しかし、くだんの女性はそんな男の思いなどまったく解すはずもなく、「脱いで、下だけでいいから」と事務的な口調で言うと、さっさと自分もスカートと下着を脱ぎ始めた。もちろん男とてこのまま引き下がるわけにもいかず、急いでズボンとパンツを脱ぎ、女性に命じられるまま布団の上に仰向けになった。

すぐに、女性の柔らかく冷たい手が、男のものにのびてきた。瞬く間に男のものは反応し、身体が震えだした。そんな男を見ながら、「あなた、もしかして初めてなの?」、女性が哀れむかのように耳元で囁いた。ここまで来てそんな事を偽っても仕方ないことであり、男はそうであることを正直に言った。

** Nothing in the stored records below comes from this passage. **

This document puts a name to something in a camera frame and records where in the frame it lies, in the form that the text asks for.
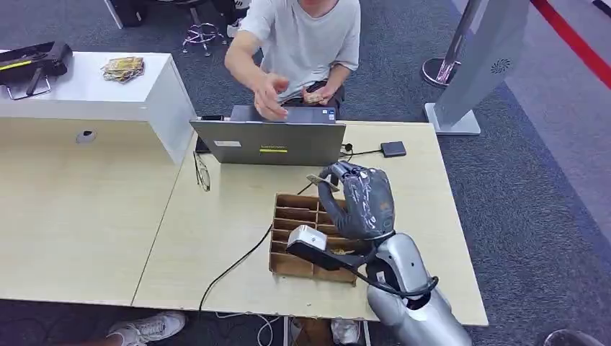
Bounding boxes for black device with yellow stripe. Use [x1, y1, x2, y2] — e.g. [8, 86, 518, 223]
[0, 41, 74, 102]

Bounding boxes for person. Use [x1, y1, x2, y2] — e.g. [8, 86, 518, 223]
[224, 0, 362, 109]

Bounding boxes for stack of golden cards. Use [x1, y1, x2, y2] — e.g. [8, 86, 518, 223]
[100, 56, 146, 84]

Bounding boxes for eyeglasses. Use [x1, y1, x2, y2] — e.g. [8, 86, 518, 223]
[192, 149, 211, 193]

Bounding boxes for grey round base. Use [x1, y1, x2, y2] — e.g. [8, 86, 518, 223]
[543, 329, 608, 346]

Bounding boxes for black cabinet with white edge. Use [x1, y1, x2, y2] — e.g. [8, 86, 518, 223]
[103, 0, 150, 30]

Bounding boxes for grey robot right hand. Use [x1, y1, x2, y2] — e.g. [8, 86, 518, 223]
[316, 161, 396, 241]

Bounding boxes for chrome stool base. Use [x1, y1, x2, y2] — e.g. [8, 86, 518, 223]
[180, 6, 226, 58]

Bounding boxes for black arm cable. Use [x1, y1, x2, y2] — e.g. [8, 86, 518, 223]
[350, 265, 440, 301]

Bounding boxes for person's left hand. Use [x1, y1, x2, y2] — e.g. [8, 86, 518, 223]
[300, 83, 338, 107]

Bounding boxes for person's hand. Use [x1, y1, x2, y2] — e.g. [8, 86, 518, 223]
[300, 83, 338, 107]
[252, 71, 291, 123]

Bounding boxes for red barrier belt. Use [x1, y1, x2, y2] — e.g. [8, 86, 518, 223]
[530, 0, 611, 90]

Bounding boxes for small black square adapter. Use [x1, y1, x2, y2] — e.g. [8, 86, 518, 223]
[380, 141, 408, 159]

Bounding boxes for grey laptop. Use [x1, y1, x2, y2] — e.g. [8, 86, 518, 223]
[189, 105, 347, 167]

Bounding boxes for black power cable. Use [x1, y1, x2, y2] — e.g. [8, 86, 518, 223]
[197, 142, 383, 313]

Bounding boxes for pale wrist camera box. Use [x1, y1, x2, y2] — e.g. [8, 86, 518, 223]
[285, 224, 367, 272]

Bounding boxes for brown cardboard box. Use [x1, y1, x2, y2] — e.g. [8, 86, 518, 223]
[290, 318, 332, 346]

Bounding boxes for chrome stanchion post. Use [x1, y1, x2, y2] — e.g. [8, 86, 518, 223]
[421, 0, 484, 89]

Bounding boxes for white cable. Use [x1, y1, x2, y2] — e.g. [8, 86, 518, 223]
[215, 312, 283, 346]

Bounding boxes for grey standing panel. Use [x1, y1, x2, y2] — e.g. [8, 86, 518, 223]
[424, 0, 532, 136]

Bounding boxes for person's right hand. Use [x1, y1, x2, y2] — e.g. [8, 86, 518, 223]
[252, 71, 291, 123]

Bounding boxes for wooden card box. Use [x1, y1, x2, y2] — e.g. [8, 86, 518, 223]
[268, 192, 365, 288]

それから、最後まで女性にリードされながら、男は始めて異性との関係を終えたのである。いつかは通らなくてはならない道、罪悪感など全く無く、ただ好奇心を満たしたいがためのその時間は、男が次に進むため儀式でもあった。名前も知らぬ、もう二度と会うことなどないであろう女性が、そんな男の儀式の介添えを引き受けてくれたのだ。

身支度を終え、部屋から出る時に、「あなた上手だったわよ」と女性が男の背に掛けた言葉は、今も朧げに男の記憶に残っている。あの女性は今頃どうしているだろうか。もちろん、男との一夜など覚えているはずはないのだが、なぜか女性の幸せを祈らずにはいられない。